Domates, biber, patlıcan

Olmasa daha iyi olurdu tabii ama Başbakan Erdoğan’ın Norveç’te maruz kaldığı yumurtalı protestoyu, ‘Yine de şık yani, en azından Avrupai’ şeklinde değerlendirmem, esefle karşılandı.

‘Niye ya?’ dedim; ‘Tekme, tokat yok işte, ne güzel. Yumurta olsun, pasta olsun, böylesi besinler fırlatmak, Batı dünyasına has bir protesto şekli. AB yollarında iyi bir adım değil mi?’

‘Ne belli?’ diye itiraz etti Şermin; ‘Ya içinde dioksin olan yumurtalardansa? Yuşçenko’nun başına gelenleri düşün! Robert Redford gibi adamın suratı Çarşamba Pazarı’na döndü.’

‘Doğru be’ dedim; ‘Bak ben o tarafını hiç düşünmemiştim.’

Okuduğum gazetelerin başına döndüm.

* * *

Deniz sezonuna az kaldı ya, her tarafta şunu yap zayıfla, bunu yap forma gir haberleri.

Milliyet’te Taylan Kümeli, Bir Kibrit Kutusu Lezzet adlı köşesinde ‘Haftanın besini’ olarak çilek önermiş meselá.

‘Siyanür önerseymiş?’ diye söylendim. Taylan Hanım, son zamanlarda manav tezgahlarına pek göz atmıyor galiba. Memlekette çilek dediğini koyduysan bul.

Geçen gün bizim gazetenin barmeni Fikret, zarafet gösterip içkimizle birlikte bir tabak çilek ikram edecek oldu. Zaten bu aralar nemrutluğun şahikasında dolanıyorum, patates boyutlarındaki degrade renkli amorf garabete pis pis bakıp homurdandım: ‘Fikretçiğim, bizi öldürmenin daha kestirme yolları var. Sahte rakı yok muydu?’

Öğlen yemeğe indik. Emel salatanın yanına ızgara tavuk sipariş etti. ‘Tavuk mu? Eşcinsel eğilimler başgösterirse, bana hiç bulaşma, benden sana ekmek çıkmaz’ dedim.

‘Bugüne kadar çok lezbiyen asıldı; konu üzerinde derin düşünce mesaisi vermişliğim var. Kesinlikle heteroseksüelim. Lezbiyen olup şu erkek meselesinden yırtmayı istemez miydim, isterdim; ayrı... Yok yani; bünye meselesi...’

‘Ne diyorsun be?’ diye ters ters baktı Emel.

‘Erman Toroğlu tembihlerinden bihabersin galiba?
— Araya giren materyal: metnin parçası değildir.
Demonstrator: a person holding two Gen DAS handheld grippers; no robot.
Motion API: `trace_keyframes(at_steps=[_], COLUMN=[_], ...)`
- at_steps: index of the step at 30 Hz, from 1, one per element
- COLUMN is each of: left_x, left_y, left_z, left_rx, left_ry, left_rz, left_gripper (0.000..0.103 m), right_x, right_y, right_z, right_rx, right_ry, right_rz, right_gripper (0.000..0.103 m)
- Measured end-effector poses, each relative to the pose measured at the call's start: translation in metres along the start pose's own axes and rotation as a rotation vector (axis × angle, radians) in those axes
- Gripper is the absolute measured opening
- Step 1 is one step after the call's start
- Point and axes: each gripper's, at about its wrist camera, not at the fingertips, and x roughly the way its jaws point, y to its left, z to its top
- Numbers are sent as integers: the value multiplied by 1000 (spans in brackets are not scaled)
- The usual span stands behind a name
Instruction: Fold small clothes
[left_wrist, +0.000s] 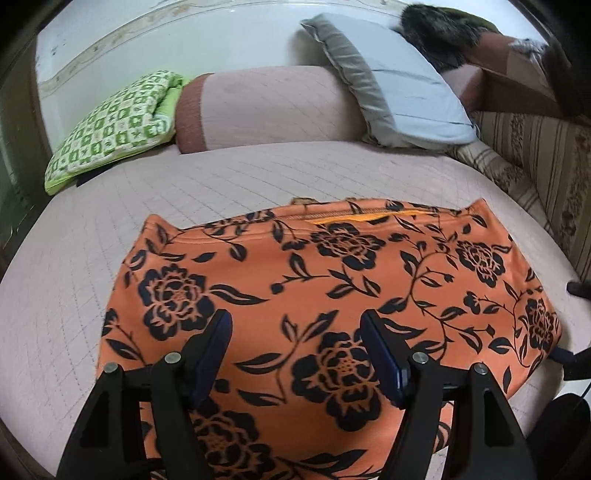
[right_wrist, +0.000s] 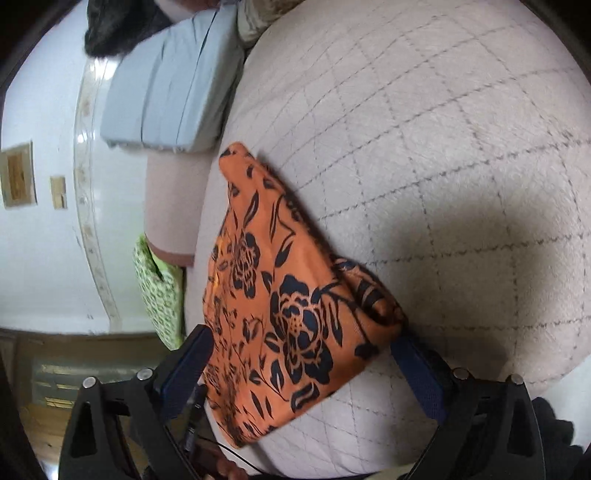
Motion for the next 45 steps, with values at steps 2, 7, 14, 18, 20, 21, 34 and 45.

Adam haftalarca yırtındı, tavuk yemek adamı eşcinsel yapar, üstelik de kepek sorunu olan eşcinsel yapar diye...’

‘O bildiğimiz Erman Toroğlu olabilmek için neyle besleniyormuş?’ diye sordu bunun karşılığında.

‘Güzel soru’ dedim. ‘Düşününce, o esas günlük rejimini yayınlasın, biz Erman Toroğlu olmamak adına onları yemeyelim; di mi ama?’
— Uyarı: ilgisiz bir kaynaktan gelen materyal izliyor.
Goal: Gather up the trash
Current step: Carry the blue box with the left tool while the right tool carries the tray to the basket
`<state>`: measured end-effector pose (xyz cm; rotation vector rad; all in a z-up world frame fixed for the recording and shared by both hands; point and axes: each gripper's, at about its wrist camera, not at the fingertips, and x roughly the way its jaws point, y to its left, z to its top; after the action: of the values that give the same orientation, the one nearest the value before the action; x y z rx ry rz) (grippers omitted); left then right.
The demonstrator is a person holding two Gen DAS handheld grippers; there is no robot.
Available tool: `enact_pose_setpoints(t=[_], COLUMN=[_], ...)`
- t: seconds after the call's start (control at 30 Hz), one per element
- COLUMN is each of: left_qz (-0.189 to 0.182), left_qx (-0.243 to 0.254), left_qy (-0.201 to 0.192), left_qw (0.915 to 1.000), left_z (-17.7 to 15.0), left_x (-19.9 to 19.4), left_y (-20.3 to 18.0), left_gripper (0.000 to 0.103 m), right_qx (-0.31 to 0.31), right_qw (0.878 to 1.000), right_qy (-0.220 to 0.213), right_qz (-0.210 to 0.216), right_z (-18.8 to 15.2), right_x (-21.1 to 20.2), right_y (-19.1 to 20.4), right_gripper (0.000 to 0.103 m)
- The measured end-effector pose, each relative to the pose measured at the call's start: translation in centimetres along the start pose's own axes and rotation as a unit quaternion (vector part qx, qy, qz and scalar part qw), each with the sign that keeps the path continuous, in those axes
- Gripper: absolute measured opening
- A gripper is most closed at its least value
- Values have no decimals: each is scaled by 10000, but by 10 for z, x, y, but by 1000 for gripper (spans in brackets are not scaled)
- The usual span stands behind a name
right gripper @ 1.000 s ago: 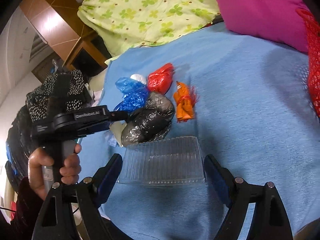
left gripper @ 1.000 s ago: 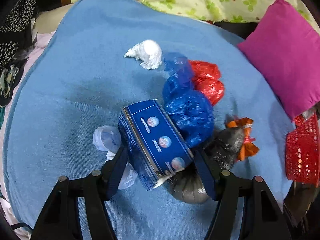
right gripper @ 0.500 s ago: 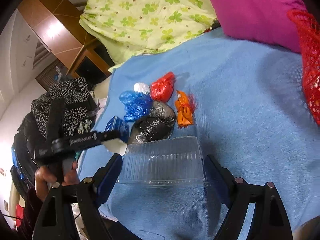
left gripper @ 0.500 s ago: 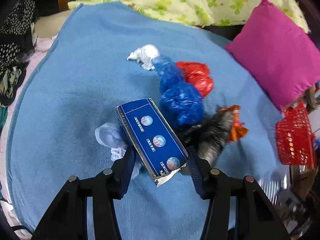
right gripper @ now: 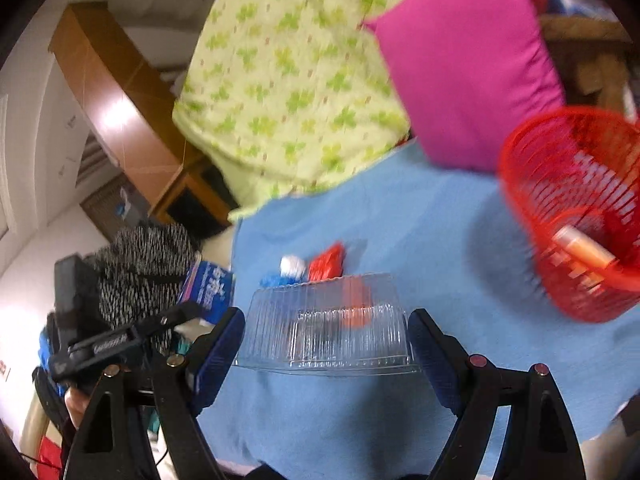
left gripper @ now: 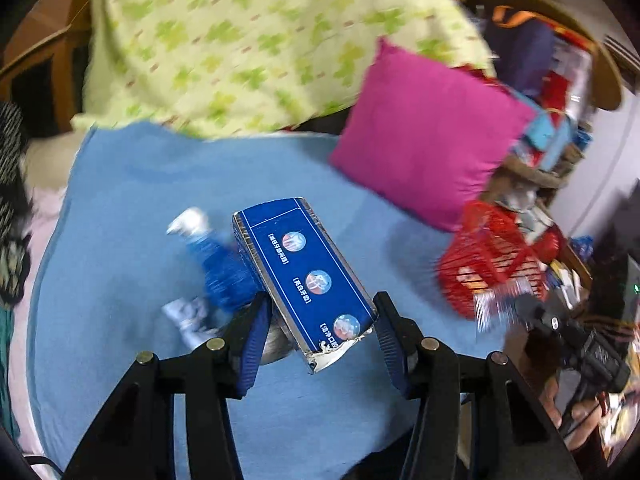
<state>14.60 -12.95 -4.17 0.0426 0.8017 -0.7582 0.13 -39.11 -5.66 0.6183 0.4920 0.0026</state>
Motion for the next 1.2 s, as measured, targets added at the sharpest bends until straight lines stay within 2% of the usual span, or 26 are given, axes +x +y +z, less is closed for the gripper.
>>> enact_pose_setpoints(t=[0.13,0.3,0.57,0.67,0.77,0.9,1.0,1.1,1.13,1.2], left_qz=[-384,-749,-1280,-1277,-1166,-1041,-932,-696,-460,-259], left_qx=[315,711,1194,1329,1411,1353,1262,1265,1235,1124], left_qy=[-147,-155,71,123,250,319,340,251,219,171], left_qw=[9987,9945,9845,9828,9828,9848,9870,9892,9910,9932], left_z=[11,25,44,48,50,47,42,33,27,17], left_x=[-4,15,74,100,126,139,135,118,109,95], left_y=[-48,-109,-209,-237,-255,-254,-235,-205,-187,-159], left_gripper=[54,55,57,58,66,67,67,67,67,67], right_qx=[205,614,1442,1709,2000,2201,2167,2002,1912,1690], right_qw=[9977,9912,9784,9746,9699,9655,9659,9692,9709,9750], right_qy=[-579,-954,-1136,-1089,-1077,-1173,-1220,-1275,-1288,-1317], right_qz=[-282,-680,-948,-956,-882,-755,-721,-662,-649,-581], right_z=[26,48,67,68,67,65,63,61,60,59], right_x=[-51,-90,-108,-108,-106,-109,-111,-114,-116,-118], right_y=[-28,-73,-151,-174,-194,-210,-209,-199,-194,-179], right_gripper=[86,87,87,88,91,93,93,93,93,93])
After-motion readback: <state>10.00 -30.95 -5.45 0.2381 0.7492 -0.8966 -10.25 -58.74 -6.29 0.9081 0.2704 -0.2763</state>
Kalkıp salata standının oraya gittim. Bir yanda salatalar, bir yanda zeytinyağlılar... Öööyle salak salak bakıyorum. Fasulyeler dirsek boyu, enginarlar kelle ebadında, domatesler zaten nicedir ne domatese benziyor, ne domates gibi kokuyor.
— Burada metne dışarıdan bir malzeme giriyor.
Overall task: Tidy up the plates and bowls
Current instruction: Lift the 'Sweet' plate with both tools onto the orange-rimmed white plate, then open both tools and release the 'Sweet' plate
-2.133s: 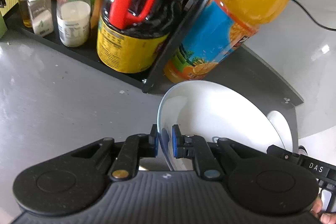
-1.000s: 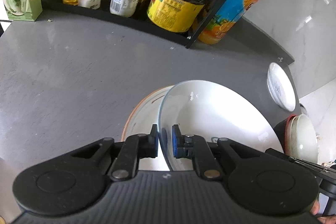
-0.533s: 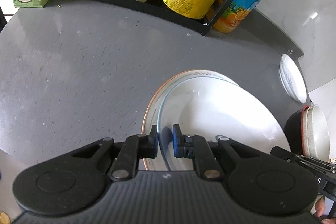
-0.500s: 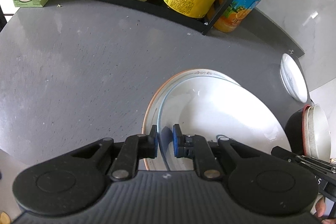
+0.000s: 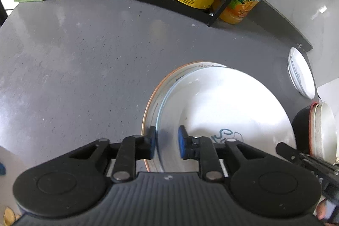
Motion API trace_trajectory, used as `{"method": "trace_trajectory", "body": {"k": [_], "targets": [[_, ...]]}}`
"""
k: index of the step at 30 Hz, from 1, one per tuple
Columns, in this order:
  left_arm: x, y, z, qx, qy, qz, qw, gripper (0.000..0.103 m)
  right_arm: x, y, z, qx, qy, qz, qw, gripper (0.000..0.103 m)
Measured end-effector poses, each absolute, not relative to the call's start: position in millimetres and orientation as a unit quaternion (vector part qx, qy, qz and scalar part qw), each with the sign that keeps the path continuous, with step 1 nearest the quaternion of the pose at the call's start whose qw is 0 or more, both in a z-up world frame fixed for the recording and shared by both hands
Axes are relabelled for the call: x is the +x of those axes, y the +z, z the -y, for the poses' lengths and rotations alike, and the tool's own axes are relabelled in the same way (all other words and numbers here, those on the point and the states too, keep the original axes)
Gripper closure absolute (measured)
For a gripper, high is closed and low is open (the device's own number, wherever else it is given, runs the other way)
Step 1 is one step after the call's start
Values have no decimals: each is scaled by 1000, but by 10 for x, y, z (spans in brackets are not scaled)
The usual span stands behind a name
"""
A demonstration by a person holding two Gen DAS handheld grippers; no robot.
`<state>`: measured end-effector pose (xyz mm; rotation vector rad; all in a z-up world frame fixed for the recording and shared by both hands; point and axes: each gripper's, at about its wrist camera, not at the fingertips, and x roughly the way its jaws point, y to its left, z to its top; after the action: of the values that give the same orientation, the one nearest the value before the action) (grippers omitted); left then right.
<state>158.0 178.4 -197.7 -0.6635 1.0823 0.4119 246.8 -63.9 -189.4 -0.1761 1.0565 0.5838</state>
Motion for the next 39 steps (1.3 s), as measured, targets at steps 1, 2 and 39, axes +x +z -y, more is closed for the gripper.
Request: {"method": "trace_trajectory", "body": {"k": [1, 2, 39], "targets": [[1571, -1922, -1776, -302, 192, -494, 792, 66, 2464, -1901, 639, -82, 272, -496, 820, 91], [1566, -1860, -1762, -293, 195, -486, 800, 52, 2462, -1907, 645, -80, 270, -496, 821, 91], [1067, -1300, -1896, -247, 209, -446, 835, 23, 2189, -1424, 575, -77, 246, -449, 855, 27]]}}
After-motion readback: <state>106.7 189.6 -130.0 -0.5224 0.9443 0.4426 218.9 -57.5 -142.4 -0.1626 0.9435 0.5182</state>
Ağzımın tadı yok, canım hiçbir şey çekmiyor.



* * *

Ne zamandır böyleyim üstelik. Peki nasıl oluyor da bu fani beden durduğu yerde şişip duruyor?

Neden sonra bir an kendimi yakaladım. Aaa, resmen zerzavatın karşısına geçmiş hisleniyorum, iyi mi!!!.

O sırada yanıbaşımda iki kadın belirdi; biri nasıl tonton... Standa baktı; zeytinyağlı biber dolmalarına doğru yüzünü ekşitti ve; ‘Amaan akşam evde de dolma var’ dedi.

Akşam yemeğinde dolma olan bir ev?.. Hormonsuz bir hayat?.. Ay sen benim gözler bunun üzerine bir dol, bir dol!!!